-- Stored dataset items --
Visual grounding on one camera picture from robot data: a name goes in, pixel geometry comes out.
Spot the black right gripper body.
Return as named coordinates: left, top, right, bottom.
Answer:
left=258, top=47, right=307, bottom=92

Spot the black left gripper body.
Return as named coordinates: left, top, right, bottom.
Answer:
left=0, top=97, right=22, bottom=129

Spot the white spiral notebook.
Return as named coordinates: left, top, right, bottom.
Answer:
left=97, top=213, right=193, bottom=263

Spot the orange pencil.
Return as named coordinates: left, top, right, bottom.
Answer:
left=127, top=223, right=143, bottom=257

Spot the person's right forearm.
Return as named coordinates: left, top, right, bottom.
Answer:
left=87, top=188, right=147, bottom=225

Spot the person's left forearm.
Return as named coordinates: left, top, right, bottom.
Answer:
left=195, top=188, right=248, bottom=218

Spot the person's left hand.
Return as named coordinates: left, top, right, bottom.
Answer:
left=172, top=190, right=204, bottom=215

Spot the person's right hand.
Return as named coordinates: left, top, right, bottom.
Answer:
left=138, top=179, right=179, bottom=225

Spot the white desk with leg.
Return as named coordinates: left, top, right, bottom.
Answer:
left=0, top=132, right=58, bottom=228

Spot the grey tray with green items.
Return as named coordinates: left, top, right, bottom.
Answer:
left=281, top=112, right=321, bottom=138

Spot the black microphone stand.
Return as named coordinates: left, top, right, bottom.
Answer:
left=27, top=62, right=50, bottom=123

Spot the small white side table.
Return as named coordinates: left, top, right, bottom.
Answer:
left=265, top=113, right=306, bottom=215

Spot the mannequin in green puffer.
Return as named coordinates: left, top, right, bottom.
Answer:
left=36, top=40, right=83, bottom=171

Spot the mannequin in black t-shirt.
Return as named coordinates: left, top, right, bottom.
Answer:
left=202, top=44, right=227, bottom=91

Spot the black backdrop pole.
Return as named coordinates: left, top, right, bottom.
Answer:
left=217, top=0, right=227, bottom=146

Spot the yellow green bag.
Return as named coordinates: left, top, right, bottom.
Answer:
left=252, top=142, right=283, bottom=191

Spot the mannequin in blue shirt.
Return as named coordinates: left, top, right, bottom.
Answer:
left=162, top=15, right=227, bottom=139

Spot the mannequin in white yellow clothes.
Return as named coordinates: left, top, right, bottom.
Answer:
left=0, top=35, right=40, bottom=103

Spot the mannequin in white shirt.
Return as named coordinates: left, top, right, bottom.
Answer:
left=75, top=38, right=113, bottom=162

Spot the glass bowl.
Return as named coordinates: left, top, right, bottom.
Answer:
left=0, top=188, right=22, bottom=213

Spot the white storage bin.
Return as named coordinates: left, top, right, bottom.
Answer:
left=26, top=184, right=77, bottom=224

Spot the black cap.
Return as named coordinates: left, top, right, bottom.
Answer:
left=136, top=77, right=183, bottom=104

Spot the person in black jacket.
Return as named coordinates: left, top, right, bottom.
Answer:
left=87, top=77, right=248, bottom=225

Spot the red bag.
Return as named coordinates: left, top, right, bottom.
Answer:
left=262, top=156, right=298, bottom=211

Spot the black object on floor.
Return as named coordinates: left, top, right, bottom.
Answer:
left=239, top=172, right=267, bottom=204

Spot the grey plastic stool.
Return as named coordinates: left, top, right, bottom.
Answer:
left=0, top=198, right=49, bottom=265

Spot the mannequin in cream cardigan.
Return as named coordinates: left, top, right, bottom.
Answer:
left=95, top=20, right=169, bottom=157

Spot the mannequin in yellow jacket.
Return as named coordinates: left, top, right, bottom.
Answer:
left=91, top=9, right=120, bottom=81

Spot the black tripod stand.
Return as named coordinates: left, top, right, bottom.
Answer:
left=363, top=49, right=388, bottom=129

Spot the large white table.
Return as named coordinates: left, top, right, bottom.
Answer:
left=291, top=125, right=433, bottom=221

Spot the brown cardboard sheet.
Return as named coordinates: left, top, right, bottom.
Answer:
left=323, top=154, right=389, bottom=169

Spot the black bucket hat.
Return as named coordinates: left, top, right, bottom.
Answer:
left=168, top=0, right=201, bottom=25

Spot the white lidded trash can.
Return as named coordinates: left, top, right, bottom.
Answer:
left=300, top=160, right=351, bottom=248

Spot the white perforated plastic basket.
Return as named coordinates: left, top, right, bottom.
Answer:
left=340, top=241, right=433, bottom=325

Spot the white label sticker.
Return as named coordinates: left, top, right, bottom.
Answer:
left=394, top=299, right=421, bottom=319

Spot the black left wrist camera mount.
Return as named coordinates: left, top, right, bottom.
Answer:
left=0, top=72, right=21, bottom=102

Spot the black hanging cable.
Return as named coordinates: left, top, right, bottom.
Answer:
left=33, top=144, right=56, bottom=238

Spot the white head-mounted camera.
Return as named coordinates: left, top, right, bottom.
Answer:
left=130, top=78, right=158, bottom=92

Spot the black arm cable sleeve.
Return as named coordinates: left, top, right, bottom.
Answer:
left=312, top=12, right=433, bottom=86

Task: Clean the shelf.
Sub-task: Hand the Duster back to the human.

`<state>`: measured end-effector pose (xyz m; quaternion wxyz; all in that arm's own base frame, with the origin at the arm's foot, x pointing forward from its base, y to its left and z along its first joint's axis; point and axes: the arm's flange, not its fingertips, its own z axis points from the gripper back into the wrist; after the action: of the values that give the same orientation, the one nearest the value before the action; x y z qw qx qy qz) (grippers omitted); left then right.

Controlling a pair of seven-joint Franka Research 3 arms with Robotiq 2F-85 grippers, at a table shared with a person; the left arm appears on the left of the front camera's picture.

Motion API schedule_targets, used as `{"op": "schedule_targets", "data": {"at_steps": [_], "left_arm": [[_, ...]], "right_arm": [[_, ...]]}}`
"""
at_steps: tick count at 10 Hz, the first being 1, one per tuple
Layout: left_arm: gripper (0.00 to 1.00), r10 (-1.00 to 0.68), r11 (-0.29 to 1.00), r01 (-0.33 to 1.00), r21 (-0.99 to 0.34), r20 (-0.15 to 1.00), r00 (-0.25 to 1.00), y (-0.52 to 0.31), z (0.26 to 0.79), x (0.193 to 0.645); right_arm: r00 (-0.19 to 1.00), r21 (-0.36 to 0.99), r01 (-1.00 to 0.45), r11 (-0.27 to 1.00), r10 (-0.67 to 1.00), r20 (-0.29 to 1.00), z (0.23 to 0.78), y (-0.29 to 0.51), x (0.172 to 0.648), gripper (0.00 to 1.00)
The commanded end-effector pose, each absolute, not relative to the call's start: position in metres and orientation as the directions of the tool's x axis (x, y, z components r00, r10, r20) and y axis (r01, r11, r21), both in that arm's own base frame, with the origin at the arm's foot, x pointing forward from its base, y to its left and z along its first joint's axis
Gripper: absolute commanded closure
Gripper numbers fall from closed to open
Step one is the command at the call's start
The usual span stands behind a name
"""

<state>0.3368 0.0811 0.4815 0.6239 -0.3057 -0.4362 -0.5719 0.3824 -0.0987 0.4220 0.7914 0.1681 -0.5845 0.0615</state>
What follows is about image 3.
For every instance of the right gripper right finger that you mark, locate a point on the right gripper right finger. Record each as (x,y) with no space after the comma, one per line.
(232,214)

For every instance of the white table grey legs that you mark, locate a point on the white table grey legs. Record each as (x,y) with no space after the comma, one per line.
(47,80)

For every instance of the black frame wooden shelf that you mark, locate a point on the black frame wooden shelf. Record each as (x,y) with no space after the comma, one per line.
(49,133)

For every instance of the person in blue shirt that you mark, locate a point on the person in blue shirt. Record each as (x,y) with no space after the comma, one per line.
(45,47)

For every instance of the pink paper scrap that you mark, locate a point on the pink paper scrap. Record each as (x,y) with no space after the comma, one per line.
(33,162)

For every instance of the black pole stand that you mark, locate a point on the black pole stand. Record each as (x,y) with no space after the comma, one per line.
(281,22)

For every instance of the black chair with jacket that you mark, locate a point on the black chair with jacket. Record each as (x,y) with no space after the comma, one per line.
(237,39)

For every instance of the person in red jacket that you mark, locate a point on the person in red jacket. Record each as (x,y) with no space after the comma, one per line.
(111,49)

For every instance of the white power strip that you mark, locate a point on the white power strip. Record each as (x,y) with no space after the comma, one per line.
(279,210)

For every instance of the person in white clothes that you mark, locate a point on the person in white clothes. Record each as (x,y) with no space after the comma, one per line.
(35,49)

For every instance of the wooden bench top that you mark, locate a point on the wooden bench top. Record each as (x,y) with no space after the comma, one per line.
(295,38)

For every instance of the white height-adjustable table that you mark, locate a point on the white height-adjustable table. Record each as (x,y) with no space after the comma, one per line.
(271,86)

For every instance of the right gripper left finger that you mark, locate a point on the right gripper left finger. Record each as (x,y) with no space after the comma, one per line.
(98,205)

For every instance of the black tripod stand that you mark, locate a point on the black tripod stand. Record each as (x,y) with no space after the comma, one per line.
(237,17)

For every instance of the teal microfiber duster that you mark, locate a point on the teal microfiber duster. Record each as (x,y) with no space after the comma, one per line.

-- Task goal --
Copy task for the entries above: every line with the string "picture".

-- Solution for this problem --
Visual grounding on one camera picture from robot data: a name goes in, pixel geometry comes out.
Controlling a pair of seven-joint Franka Research 3 arms with Robotiq 2F-85 grippers, at a table shared with a person; the left arm appears on the left of the front camera's picture.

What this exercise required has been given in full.